If vanity is the main peril of a traditional autobiography, then lamentation is the inevitable risk of the New York memoir.

I suspect this kind of lamentation might also be part of the survival armour one puts on, bit by bit, over decades living in the city. I’ve been struck by how many older New York friends of mine insist that the city is not what it once was — in their case, “once” means the 1970s. Yet they all continue to live here. (For my own part, I wish I could return to 1920s New York, to the time of Dorothy Parker and the Algonquin Round Table.)

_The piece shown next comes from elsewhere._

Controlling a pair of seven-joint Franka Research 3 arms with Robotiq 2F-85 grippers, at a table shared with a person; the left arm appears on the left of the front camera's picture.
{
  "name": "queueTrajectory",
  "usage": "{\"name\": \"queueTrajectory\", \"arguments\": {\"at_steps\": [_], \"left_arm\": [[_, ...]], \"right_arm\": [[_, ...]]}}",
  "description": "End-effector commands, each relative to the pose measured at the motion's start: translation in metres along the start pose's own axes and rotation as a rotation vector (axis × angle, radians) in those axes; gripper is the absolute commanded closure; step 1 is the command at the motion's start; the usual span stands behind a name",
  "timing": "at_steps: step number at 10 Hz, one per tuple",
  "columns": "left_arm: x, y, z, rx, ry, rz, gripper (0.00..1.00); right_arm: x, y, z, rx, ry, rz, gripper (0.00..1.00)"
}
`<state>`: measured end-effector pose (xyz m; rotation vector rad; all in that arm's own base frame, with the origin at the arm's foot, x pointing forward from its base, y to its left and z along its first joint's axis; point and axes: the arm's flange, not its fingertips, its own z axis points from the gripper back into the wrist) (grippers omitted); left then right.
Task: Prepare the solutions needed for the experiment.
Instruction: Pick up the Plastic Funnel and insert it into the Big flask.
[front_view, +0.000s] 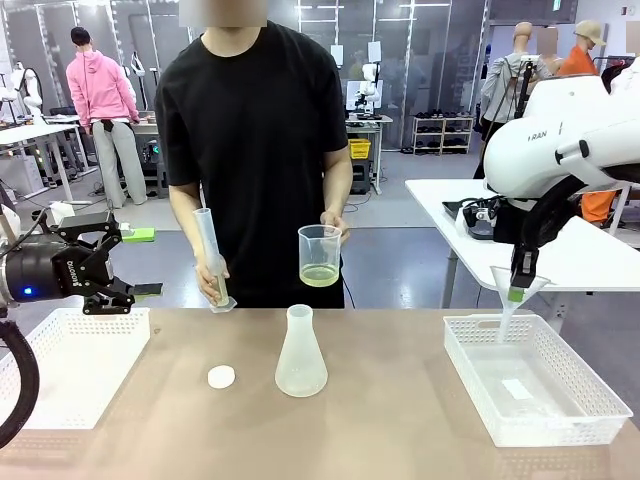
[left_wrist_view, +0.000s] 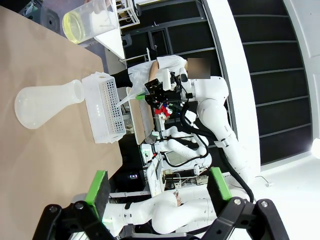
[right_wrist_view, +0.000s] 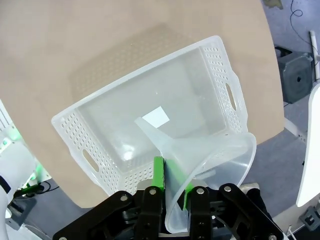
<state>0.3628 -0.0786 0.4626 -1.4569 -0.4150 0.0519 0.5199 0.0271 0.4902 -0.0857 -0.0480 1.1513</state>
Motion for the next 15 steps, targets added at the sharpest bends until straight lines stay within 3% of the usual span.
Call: {"name": "queueTrajectory", "arguments": {"at_steps": [1,2,4,9,13,15], "left_arm": [[-0.001,-0.001,-0.001,-0.02,-0.005,0.008,0.0],[-0.001,-0.001,-0.001,-0.02,-0.005,0.008,0.0],[-0.001,-0.001,-0.001,-0.02,-0.005,0.008,0.0],[-0.001,-0.001,-0.001,-0.02,-0.005,0.008,0.0],[-0.001,-0.001,-0.001,-0.02,-0.005,0.008,0.0],[-0.001,-0.001,-0.001,-0.02,-0.005,0.008,0.0]], "right_arm": [[0.015,0.011,0.015,-0.112,0.027,0.135,0.93],[0.039,0.026,0.033,-0.212,0.055,0.274,0.93],[0.088,0.052,0.064,-0.339,0.027,0.428,0.93],[0.195,0.109,0.098,-0.464,-0.101,0.784,0.93],[0.223,0.144,0.095,-0.428,-0.338,0.93,0.93],[0.231,0.164,0.088,-0.449,-0.367,0.982,0.93]]}}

Perhaps this kind of blind spot is a necessary tool of survival, a kind of projection that focuses on the external, visible evidence of all the changes around you, rather than on what has changed about you since you arrived, heart in mouth, all those years ago. But to write well it’s essential to become aware of such blind spots. The review concludes:

Mr Wolcott has omitted the slow, tender and quite necessary suspicion that perhaps what made the era so great wasn’t New York so much as the brimming person he was when he first arrived there. The New York memoir, after all, is little more than an excuse—for the writer and reader alike—to celebrate all-consuming exuberance and ambition. The city can certainly engender such feelings, but so can being twenty-two.